## What is required
Each line below must be set down exactly; omit any image you find.

## Recorded data
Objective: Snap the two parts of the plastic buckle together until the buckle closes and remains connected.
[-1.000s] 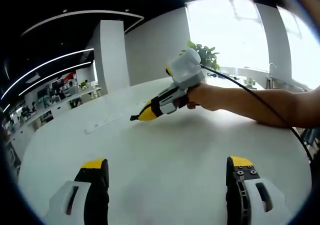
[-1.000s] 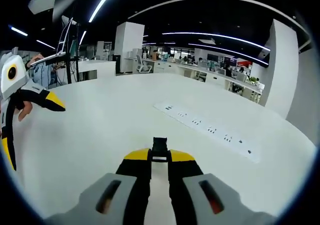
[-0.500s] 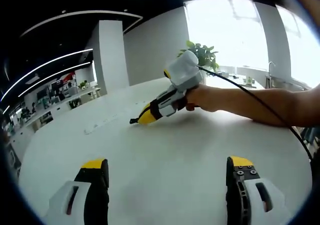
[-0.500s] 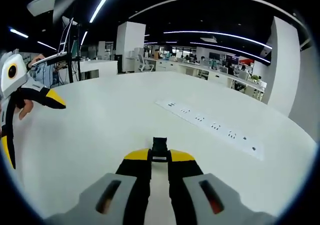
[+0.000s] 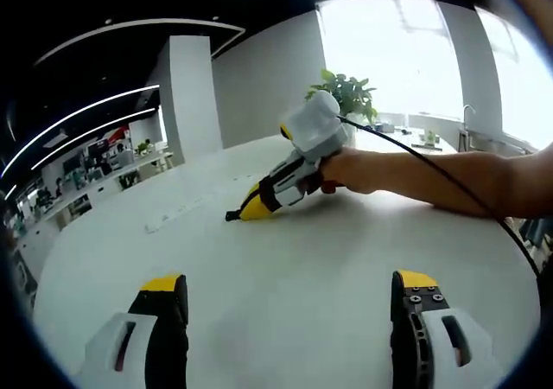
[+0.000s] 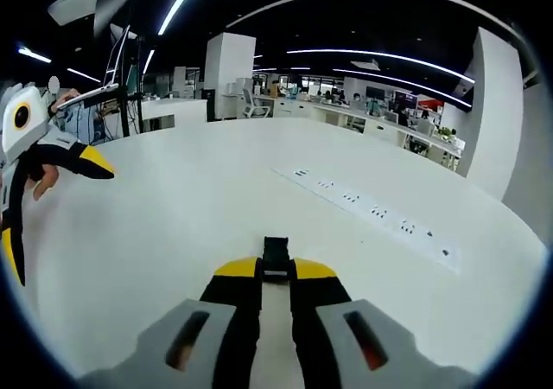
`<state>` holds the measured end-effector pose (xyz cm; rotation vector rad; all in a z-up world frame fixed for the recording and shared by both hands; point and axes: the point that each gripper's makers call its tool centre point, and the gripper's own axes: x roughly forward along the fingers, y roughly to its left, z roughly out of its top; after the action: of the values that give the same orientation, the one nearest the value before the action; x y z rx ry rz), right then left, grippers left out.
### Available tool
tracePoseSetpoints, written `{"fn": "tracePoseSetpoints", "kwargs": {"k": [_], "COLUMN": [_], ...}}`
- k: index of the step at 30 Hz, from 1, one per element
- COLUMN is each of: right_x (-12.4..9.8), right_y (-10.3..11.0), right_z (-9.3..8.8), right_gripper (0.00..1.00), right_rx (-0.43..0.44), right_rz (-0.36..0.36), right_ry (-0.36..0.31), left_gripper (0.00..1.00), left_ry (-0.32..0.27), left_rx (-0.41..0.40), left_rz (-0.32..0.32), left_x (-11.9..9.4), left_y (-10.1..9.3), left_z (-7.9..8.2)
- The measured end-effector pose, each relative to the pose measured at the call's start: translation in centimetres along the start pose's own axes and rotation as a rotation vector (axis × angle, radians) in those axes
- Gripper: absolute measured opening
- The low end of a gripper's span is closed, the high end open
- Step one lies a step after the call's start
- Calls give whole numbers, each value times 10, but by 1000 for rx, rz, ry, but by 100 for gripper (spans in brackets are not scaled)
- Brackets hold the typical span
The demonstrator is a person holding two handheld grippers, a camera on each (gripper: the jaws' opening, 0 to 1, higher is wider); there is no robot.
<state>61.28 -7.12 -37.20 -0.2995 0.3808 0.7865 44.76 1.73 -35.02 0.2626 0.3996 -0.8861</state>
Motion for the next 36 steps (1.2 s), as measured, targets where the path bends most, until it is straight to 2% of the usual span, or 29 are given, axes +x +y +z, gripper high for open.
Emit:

## Output for this exercise
Objective: Snap the two parts of the plastic buckle together until the buckle closes and remains connected.
[-1.000s] 
[-1.000s] 
[-0.500s] 
[-0.500s] 
[+0.000s] 
[+0.000s] 
`<state>` holds the measured end-effector pose (xyz cm; rotation vector rad; all in a z-up world frame fixed for the recording and shared by both hands; point and axes: the point that each gripper's makers call its tool centre point, and the gripper's own axes: x roughly forward along the fingers, y roughly to its left, z roughly out of its top; after the action: of the values that give the same orientation, the one nearest the value before the action; x y z rx ry rz), right then left, grippers left out.
### Available tool
tracePoseSetpoints, written `{"fn": "tracePoseSetpoints", "kwargs": {"k": [_], "COLUMN": [_], ...}}`
- k: index of the step at 30 Hz, from 1, one per element
- COLUMN is each of: right_x (-12.4..9.8), right_y (-10.3..11.0), right_z (-9.3..8.8), right_gripper (0.00..1.00), right_rx (-0.43..0.44), right_rz (-0.36..0.36), right_ry (-0.36..0.31), left_gripper (0.00..1.00), left_ry (-0.32..0.27), left_rx (-0.41..0.40), left_rz (-0.32..0.32), left_x (-11.9..9.4), left_y (-10.1..9.3), left_z (-7.9..8.2)
- The measured end-effector pose, each relative to the pose measured at the call's start: translation in centimetres along the start pose's own axes and rotation as a rotation vector (axis × angle, radians) in those axes
- Gripper: absolute measured opening
- The low end of a gripper's span is closed, the high end open
- Step one lies a step after the call's start
- Calls give whole numbers, each value times 10, but by 1000 for rx, rz, ry, but by 100 for gripper (spans in brackets are not scaled)
- Brackets hold the typical span
The demonstrator is a person holding two handheld grippers, a camera on each (gripper: the jaws' opening, 0 to 1, higher is wider); there is no robot.
<state>61.28 -7.12 -37.20 -0.2995 0.3808 0.7865 44.76 1.73 -35.02 0.2626 0.3996 -0.8861</state>
Motion for the next 36 steps (1.2 s), as measured, targets where the path bends most, until it is straight to 2% of the usual span, or 29 are given, axes +x +y +z, gripper high for open.
Emit:

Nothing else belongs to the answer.